=== DATASET EXCERPTS ===
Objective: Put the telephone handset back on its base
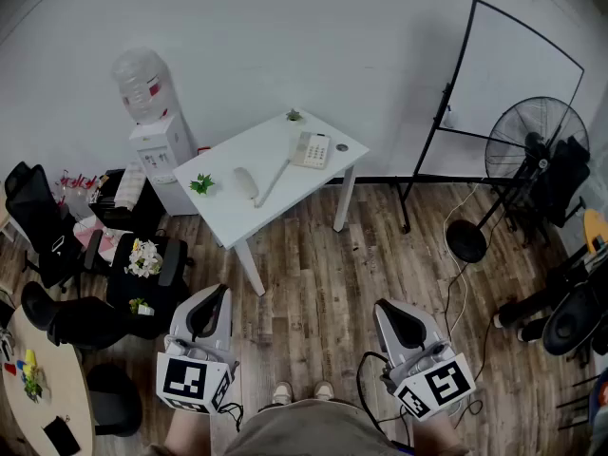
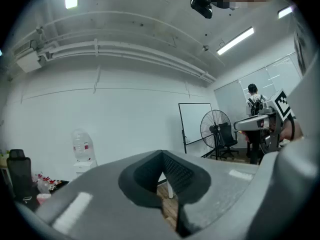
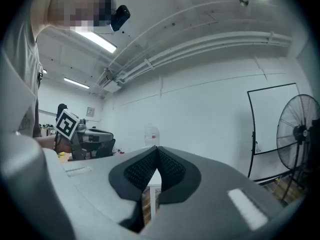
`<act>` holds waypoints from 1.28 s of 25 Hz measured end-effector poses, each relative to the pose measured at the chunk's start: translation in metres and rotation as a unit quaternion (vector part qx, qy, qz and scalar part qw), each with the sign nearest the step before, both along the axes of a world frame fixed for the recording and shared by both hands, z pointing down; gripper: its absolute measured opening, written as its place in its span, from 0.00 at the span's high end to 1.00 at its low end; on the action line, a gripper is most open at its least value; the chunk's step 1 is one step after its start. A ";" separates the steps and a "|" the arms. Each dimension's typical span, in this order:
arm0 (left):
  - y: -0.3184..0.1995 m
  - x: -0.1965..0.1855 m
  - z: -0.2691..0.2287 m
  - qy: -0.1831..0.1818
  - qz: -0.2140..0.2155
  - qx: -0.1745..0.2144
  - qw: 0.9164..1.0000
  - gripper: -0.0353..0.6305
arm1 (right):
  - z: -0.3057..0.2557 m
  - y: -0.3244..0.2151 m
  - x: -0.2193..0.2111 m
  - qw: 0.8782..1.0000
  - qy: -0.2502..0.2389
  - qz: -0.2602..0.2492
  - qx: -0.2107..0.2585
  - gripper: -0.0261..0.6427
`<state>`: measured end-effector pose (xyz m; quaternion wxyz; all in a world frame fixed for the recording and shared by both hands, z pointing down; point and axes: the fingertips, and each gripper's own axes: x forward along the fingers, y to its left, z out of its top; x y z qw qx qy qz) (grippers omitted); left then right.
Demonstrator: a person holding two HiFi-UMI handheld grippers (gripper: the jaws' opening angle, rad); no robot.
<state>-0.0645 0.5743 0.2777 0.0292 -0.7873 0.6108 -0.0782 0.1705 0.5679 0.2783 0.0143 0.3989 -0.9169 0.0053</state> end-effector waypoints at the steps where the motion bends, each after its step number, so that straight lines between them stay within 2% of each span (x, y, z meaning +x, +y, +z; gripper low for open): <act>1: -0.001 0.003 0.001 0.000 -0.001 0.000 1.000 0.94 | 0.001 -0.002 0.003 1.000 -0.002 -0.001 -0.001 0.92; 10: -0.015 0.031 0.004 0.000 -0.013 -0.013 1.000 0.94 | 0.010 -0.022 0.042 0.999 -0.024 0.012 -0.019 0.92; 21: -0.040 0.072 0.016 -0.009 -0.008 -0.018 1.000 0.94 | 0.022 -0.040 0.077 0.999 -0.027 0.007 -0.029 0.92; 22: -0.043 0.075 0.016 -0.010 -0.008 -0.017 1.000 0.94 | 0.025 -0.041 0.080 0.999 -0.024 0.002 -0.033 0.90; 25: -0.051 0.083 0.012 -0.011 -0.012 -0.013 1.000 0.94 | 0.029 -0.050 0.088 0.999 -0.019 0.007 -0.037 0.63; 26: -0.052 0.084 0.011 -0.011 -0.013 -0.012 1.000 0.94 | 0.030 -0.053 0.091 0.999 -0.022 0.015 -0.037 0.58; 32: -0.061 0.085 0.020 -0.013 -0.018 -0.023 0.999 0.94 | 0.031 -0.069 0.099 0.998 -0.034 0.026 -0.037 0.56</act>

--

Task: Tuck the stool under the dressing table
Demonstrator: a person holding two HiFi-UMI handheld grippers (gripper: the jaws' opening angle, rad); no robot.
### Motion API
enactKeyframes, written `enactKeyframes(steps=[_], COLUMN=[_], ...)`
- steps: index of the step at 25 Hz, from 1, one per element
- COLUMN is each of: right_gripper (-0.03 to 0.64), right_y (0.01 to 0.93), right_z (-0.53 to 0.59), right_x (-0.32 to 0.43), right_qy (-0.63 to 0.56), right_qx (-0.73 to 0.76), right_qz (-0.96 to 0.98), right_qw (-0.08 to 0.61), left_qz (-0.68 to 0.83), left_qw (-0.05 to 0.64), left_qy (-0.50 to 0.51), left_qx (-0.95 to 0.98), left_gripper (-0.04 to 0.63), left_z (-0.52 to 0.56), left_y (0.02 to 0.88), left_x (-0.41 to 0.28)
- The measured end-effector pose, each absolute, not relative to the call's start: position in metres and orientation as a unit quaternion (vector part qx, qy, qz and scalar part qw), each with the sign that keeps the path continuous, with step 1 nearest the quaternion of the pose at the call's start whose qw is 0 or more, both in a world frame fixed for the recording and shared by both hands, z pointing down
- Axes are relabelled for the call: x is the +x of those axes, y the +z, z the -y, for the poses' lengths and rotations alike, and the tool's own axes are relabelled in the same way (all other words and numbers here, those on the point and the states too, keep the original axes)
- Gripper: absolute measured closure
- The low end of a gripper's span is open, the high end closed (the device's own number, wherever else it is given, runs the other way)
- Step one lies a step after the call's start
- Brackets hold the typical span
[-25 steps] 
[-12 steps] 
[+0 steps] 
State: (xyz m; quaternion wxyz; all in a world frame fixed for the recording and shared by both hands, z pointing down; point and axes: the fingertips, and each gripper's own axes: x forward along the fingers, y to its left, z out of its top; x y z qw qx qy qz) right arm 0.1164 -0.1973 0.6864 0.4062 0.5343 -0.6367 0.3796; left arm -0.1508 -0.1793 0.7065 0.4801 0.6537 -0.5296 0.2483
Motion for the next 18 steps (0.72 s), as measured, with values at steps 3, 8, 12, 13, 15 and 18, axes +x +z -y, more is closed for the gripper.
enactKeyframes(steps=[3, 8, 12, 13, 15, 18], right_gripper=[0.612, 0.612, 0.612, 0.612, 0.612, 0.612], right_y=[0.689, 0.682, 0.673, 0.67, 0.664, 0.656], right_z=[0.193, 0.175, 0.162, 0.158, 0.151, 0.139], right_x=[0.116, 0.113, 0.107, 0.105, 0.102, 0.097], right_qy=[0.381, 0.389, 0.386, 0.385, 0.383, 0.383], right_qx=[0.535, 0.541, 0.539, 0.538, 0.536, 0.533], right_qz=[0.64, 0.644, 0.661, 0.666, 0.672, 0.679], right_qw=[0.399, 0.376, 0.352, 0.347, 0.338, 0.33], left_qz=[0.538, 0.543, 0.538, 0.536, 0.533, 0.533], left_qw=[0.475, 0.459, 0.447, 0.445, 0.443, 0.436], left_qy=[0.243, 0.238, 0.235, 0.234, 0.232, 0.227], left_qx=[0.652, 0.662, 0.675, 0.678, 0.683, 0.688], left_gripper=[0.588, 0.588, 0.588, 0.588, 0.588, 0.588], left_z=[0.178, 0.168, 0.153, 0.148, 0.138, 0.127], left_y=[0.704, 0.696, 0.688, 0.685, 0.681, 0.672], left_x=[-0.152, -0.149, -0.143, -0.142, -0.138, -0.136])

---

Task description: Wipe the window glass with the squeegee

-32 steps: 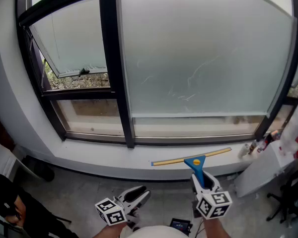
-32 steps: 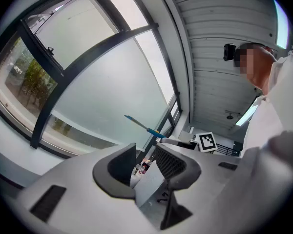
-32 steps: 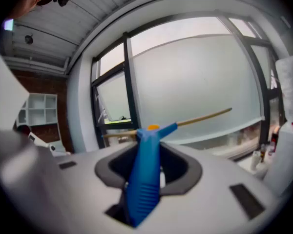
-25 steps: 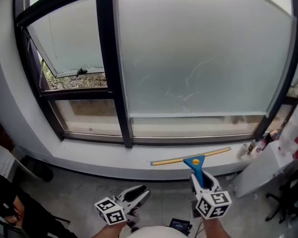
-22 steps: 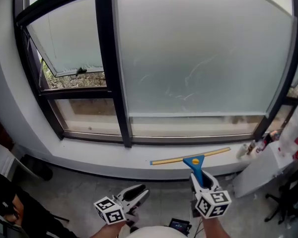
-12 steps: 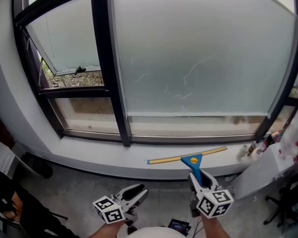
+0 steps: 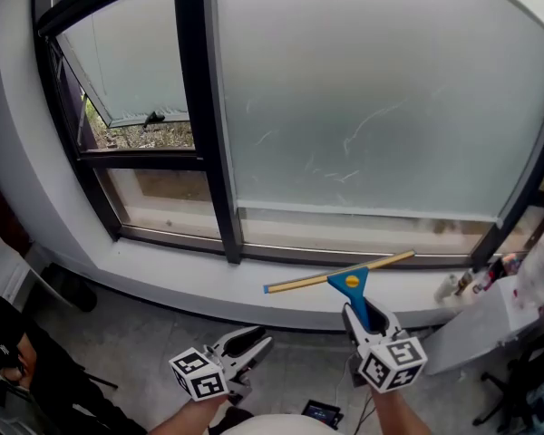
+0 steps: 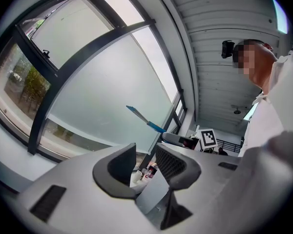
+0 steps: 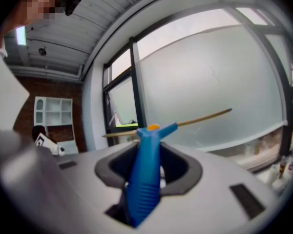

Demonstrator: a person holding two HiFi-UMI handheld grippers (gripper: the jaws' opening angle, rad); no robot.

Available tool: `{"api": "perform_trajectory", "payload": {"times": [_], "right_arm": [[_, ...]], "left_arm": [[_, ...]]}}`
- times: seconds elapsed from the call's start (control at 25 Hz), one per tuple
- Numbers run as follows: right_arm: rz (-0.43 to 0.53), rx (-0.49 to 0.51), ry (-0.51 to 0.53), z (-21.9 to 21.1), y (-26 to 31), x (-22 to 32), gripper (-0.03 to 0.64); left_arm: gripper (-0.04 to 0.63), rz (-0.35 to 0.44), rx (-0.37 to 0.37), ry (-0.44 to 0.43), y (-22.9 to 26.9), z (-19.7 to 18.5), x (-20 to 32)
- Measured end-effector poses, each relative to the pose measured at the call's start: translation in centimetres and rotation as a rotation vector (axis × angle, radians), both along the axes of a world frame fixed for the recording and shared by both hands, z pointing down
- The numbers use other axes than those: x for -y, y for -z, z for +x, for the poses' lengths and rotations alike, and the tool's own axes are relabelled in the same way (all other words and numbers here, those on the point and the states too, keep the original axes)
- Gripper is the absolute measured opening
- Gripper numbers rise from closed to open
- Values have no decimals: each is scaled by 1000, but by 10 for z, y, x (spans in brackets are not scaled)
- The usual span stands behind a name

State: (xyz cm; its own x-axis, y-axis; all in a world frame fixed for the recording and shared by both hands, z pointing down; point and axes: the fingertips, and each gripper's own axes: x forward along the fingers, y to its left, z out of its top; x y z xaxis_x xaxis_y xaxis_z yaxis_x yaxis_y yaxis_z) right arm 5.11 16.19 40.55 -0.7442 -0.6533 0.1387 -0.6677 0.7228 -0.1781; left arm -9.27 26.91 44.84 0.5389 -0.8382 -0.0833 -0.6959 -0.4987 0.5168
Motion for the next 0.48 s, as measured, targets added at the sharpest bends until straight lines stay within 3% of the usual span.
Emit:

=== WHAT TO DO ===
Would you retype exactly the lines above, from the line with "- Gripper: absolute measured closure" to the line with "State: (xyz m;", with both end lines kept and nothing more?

=== ANSWER TO THE PROBLEM ===
- Gripper: absolute measured closure
- The low end of a gripper's span is open, the high end closed (the device's own number, wherever else it is given, runs the other way)
- Step one lies a step after the call's start
- Brackets hold the typical span
[-25 steps] 
[-12 steps] 
[+0 steps] 
State: (xyz m; quaternion wxyz; all in a world frame fixed for the recording and shared by both hands, z pointing down; point and axes: the fingertips, and each gripper's own axes: x forward along the fingers, y to its left, z out of its top; x y z qw qx qy qz) right arm 0.1164 -0.1973 0.6864 0.4062 0.5343 -0.6367 0.3796; left arm -0.1508 -0.1793 0.7065 0.4801 0.6537 -0.5296 0.2483

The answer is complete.